» **Task prompt**: Search the material below for the word "frame" and copy every line in which it occurs.
※ ※ ※
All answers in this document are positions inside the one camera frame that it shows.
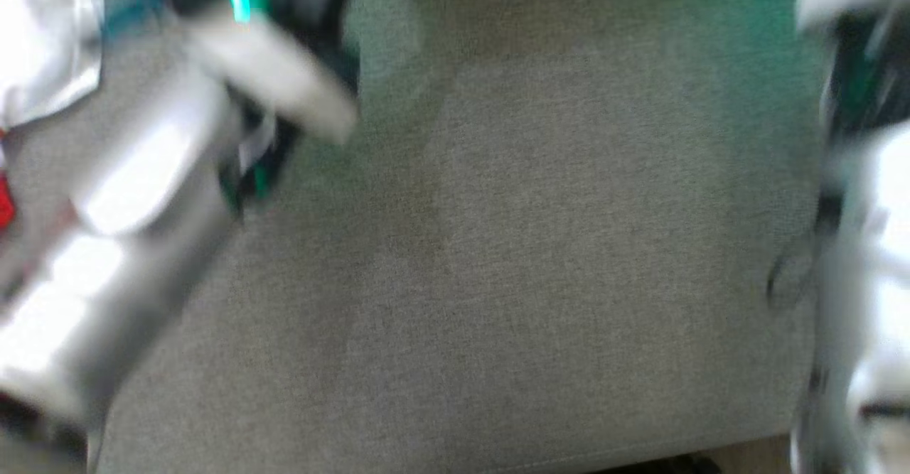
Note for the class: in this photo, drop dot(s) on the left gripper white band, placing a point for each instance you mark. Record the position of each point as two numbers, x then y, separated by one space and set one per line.
284 76

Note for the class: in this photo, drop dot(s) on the red jersey white sleeves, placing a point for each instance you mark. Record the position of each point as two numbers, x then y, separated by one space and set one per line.
43 33

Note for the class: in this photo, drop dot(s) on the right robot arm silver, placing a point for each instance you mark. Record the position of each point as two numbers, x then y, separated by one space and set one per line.
881 246

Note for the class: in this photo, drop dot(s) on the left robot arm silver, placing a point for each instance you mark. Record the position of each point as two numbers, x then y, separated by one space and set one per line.
142 175

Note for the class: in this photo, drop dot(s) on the large grey sofa chaise cushion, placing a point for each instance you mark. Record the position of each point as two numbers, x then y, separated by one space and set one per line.
533 246

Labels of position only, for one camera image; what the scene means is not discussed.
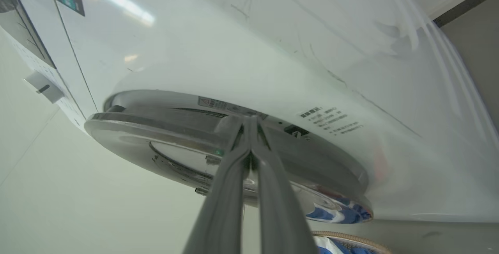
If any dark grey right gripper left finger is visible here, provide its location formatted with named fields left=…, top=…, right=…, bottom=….
left=182, top=115, right=251, bottom=254

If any blue and white clothing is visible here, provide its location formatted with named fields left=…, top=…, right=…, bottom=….
left=314, top=236, right=377, bottom=254

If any white washing machine body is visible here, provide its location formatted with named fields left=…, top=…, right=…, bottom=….
left=0, top=0, right=499, bottom=223

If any woven laundry basket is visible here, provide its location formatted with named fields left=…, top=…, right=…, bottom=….
left=311, top=231, right=394, bottom=254

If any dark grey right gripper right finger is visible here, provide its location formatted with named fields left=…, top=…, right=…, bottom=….
left=249, top=116, right=319, bottom=254

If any round chrome washing machine door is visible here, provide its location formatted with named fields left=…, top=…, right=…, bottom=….
left=84, top=89, right=374, bottom=224

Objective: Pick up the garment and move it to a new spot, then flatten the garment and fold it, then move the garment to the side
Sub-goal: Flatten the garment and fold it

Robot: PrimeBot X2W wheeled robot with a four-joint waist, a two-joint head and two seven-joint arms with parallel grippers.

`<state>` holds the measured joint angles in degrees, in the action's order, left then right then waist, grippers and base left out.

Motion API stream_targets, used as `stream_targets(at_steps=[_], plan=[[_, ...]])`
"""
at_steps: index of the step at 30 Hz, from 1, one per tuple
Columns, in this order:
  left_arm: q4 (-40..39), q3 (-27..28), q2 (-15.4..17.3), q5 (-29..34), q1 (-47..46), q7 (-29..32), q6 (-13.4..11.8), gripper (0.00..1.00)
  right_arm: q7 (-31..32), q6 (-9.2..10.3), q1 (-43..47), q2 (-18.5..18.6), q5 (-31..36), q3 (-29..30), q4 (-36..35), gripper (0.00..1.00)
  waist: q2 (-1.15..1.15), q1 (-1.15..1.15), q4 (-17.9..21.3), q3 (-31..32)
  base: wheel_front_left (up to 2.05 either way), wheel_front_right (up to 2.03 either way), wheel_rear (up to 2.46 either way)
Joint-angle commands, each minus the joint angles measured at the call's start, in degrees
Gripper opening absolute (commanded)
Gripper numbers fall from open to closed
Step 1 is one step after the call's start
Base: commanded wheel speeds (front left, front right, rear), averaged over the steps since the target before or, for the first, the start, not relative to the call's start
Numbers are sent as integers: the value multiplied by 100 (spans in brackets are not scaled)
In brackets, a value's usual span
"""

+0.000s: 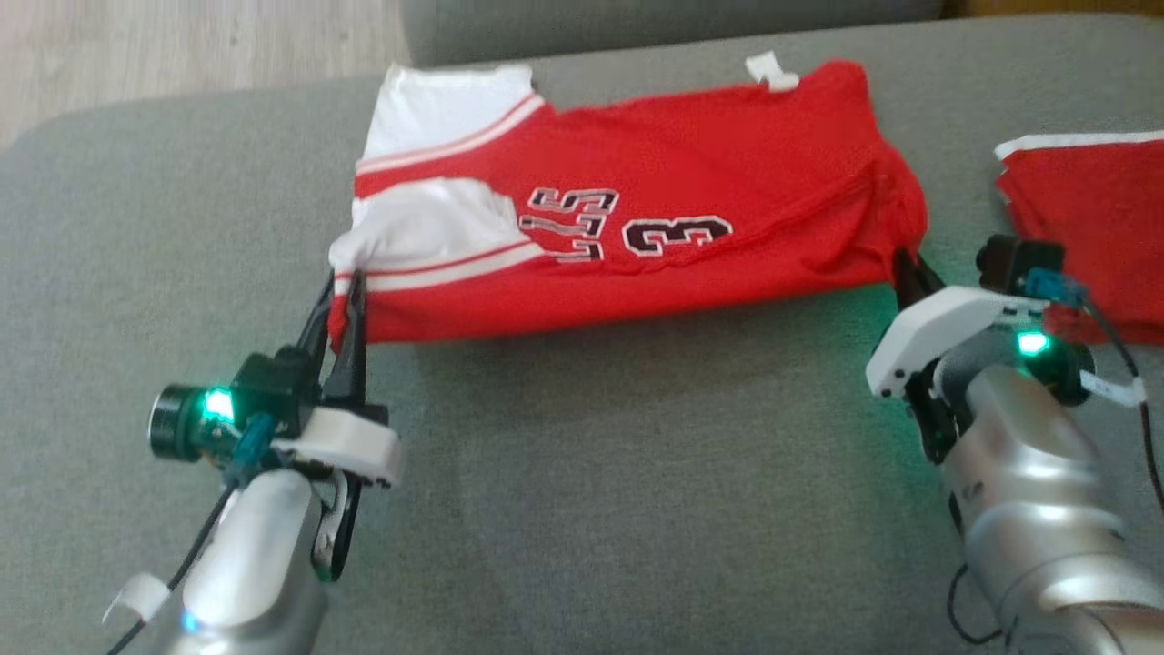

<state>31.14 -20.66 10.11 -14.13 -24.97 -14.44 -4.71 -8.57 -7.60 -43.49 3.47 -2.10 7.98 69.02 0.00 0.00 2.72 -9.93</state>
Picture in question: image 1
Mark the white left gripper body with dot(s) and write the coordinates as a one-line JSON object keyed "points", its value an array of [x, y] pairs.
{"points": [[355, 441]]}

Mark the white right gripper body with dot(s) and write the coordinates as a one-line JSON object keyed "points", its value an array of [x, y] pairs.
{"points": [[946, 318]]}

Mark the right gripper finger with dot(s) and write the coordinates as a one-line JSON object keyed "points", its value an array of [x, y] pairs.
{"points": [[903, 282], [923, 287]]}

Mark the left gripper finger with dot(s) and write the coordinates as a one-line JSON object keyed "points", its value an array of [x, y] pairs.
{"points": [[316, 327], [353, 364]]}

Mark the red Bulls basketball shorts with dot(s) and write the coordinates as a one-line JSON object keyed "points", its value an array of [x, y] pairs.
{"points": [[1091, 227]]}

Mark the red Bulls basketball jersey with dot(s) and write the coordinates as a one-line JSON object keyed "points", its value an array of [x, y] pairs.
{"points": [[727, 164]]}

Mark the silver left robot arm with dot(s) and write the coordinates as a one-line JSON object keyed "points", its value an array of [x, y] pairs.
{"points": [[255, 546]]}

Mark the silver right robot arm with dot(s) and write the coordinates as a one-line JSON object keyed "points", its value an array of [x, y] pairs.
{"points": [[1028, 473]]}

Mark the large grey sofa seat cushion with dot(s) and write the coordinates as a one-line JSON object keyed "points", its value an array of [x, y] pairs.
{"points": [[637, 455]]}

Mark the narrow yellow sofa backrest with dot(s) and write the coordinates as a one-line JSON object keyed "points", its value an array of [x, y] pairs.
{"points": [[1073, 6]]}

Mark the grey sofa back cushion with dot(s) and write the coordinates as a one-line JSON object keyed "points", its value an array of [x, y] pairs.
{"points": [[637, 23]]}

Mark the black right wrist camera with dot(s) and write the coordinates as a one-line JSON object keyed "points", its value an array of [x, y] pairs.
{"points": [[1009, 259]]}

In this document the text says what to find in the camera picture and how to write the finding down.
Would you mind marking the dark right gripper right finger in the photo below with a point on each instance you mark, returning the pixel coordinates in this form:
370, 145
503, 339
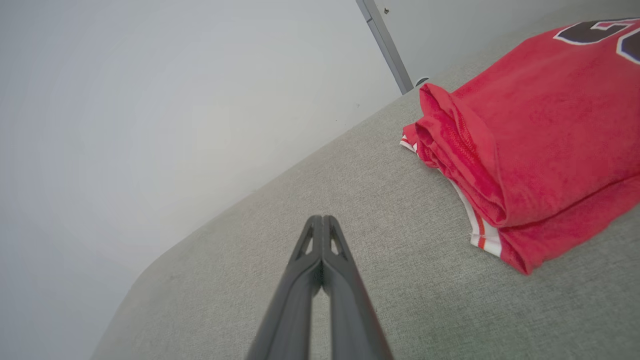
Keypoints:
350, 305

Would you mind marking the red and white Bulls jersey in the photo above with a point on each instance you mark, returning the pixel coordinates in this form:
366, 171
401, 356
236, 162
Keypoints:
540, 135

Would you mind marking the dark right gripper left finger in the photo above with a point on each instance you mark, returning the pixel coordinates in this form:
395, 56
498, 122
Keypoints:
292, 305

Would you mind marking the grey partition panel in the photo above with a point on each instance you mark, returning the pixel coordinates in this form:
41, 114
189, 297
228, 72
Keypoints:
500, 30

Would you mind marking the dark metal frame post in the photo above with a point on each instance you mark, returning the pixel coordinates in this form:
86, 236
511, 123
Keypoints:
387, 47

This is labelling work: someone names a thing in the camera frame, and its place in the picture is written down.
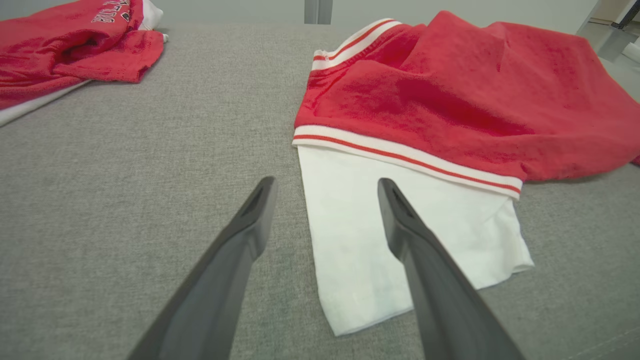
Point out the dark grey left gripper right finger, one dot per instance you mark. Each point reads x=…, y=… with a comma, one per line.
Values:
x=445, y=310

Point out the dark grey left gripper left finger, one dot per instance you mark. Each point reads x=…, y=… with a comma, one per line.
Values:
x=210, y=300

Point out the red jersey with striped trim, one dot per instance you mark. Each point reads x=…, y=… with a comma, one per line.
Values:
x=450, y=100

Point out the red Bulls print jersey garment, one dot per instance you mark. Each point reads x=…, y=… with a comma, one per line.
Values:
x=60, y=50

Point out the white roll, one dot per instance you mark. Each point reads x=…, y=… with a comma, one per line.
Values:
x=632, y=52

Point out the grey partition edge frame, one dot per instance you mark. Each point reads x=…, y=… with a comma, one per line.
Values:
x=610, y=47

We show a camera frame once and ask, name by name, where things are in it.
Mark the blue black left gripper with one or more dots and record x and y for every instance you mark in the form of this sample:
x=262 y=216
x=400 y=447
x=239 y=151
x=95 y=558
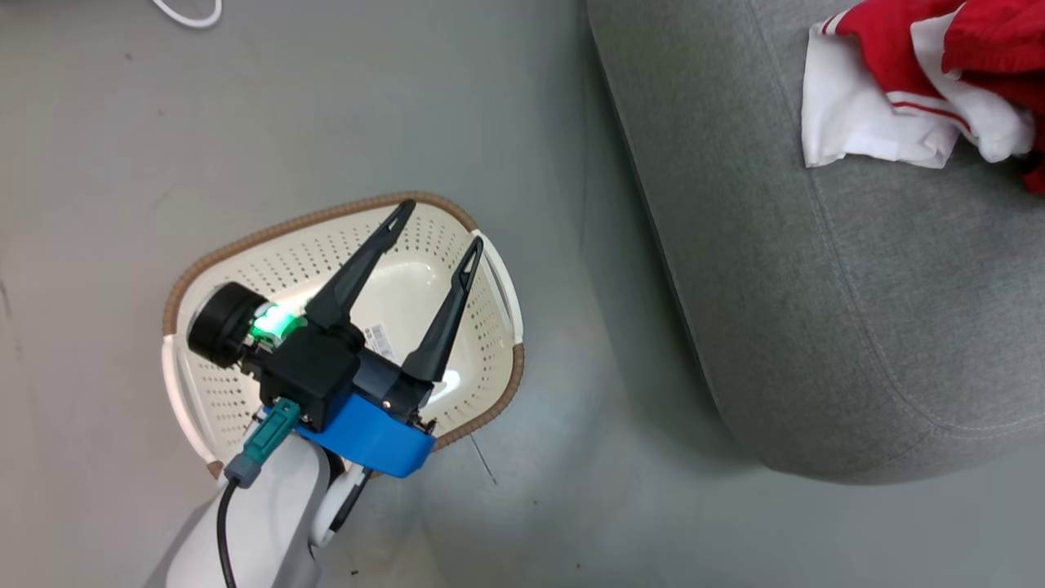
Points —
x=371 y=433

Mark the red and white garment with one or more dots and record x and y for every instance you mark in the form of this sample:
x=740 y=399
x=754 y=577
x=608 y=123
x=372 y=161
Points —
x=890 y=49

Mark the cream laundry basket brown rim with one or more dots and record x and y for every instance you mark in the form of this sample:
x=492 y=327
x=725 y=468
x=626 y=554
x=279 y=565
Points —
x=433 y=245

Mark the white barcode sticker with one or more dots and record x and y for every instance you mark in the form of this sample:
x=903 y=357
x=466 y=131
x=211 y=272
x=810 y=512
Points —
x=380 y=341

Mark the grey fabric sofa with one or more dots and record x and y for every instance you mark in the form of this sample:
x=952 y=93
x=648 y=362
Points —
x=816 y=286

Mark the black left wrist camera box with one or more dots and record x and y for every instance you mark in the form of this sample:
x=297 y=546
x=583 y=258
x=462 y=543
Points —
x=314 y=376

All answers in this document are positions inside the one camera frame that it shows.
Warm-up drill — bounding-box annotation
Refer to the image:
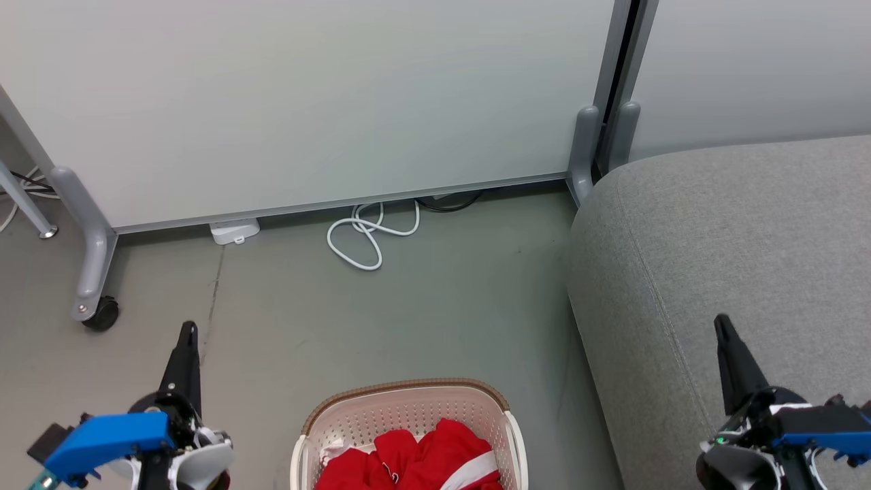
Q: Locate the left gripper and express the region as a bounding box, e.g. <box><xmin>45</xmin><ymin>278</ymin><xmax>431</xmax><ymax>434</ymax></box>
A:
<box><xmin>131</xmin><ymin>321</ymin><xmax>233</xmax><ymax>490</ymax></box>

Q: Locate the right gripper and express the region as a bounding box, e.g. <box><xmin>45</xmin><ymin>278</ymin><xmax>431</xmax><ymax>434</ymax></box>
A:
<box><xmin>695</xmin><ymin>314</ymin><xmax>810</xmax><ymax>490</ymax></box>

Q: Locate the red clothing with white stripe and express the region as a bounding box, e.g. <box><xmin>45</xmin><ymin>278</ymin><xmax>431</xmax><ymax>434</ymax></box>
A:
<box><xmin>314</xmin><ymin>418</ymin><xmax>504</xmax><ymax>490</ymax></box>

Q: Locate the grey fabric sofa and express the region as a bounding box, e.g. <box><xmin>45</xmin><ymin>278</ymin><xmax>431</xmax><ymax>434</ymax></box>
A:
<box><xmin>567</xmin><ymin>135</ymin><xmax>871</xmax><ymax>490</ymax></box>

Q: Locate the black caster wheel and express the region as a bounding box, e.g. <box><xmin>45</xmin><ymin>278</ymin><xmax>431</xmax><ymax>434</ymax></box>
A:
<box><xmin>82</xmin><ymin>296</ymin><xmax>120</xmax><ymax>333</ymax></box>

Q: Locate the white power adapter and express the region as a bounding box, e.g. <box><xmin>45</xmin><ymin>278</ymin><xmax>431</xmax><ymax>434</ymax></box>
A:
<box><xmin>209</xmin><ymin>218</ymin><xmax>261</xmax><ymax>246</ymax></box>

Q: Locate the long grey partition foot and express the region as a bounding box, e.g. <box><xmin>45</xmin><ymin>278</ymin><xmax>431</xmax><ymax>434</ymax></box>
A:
※ ※ ※
» **The completed task**:
All answers in this document are positions inside the one camera frame that it shows.
Would you mind marking the dark metal frame post in the photo above with a point on each instance you mark, returning the pixel coordinates in this form:
This is labelling work: someone names a thing in the camera frame, and its place in the picture is written down.
Point out the grey partition edge frame, one dot per instance you mark. Each point reads x=…, y=… with a comma, one per line.
We show a camera frame once and ask, name by name, where things are in it.
All answers in this document are positions inside the one camera frame that it shows.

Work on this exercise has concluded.